The invention also provides a memory storing a plurality of instructions for implementing the method according to the first embodiment.

The invention also provides an electronic device comprising a processor and a memory connected to the processor, wherein the memory stores a plurality of instructions, and the instructions can be loaded and executed by the processor to enable the processor to execute the method according to the first embodiment.

While preferred embodiments of the present invention have been described, additional variations and modifications in those embodiments may occur to those skilled in the art once they learn of the basic inventive concepts. Therefore, it is intended that the appended claims be interpreted as including preferred embodiments and all such alterations and modifications as fall within the scope of the invention. It will be apparent to those skilled in the art that various changes and modifications may be made in the present invention without departing from the spirit and scope of the invention. Thus, if such modifications and variations of the present invention fall within the scope of the claims of the present invention and their equivalents, the present invention is also intended to include such modifications and variations.

Claims

1. A medical named entity recognition method, comprising:

2. The medical named entity recognition method of claim 1, wherein the plurality of named entity recognition NER models of different types comprises: deep learning models, statistical learning models, and/or knowledge-based models.

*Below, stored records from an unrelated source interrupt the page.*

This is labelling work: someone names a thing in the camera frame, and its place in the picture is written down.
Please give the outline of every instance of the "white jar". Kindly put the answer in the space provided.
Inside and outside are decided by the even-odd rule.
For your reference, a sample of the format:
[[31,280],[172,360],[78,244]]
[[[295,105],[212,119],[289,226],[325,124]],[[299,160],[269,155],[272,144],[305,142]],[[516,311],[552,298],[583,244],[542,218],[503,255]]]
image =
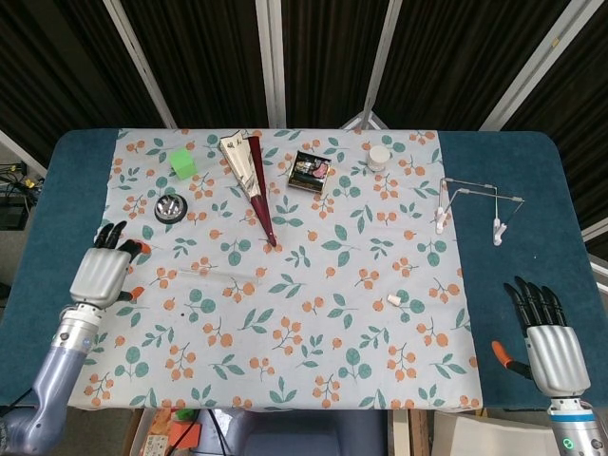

3. The medical named entity recognition method of claim 1, wherein selecting data to be labeled from unlabeled data using an active learning method based on a plurality of the NER models comprises:

4. The medical named entity recognition method according to claim 3, wherein the consistency of distribution of each unlabeled data in each category is calculated, and the data to be labeled is determined from all the unlabeled data according to the consistency by using the following formula:

in the formula (I), the compound is shown in the specification,

in order to not label the data,

for the m-th entity class,

is the total amount of the entity class,

is as follows

The number of the NER models is determined,

is as follows

Predicted by NER model

Is the probability of the mth category,

is as follows

The number of the NER models is determined,

is as follows

Predicted by NER model

Probability of m-th class, D being two distributions

The distance between the first and second electrodes,

for all the unmarked data obtained finally

The data with the largest distance.

5. The medical named entity recognition method of claim 1, wherein the fusing of the predicted results to obtain the category of the data to be labeled employs the following formula:

in the formula (I), the compound is shown in the specification,

for unlabelled data

In the final category of the video data to be displayed,

the number of the NER models is,

is as follows

The number of the NER models is determined,

for the m-th entity class,

is as follows

Predicted by NER model

Is the probability of the mth category,

is the weight of the ith NER model,

are learnable parameters.

6. The medical named entity recognition method of claim 1, further comprising the steps of:

7. A medical named entity recognition method, comprising:

inputting data into a plurality of named entity recognition NER models to obtain a plurality of recognition results; a plurality of the NER models are trained according to the method of claim 6;

8. A medical named entity recognition apparatus, comprising:

9. A memory storing a plurality of instructions for implementing the method of any one of claims 1-7.

10. An electronic device comprising a processor and a memory coupled to the processor, the memory storing a plurality of instructions that are loadable and executable by the processor to enable the processor to perform the method according to any of claims 1-7.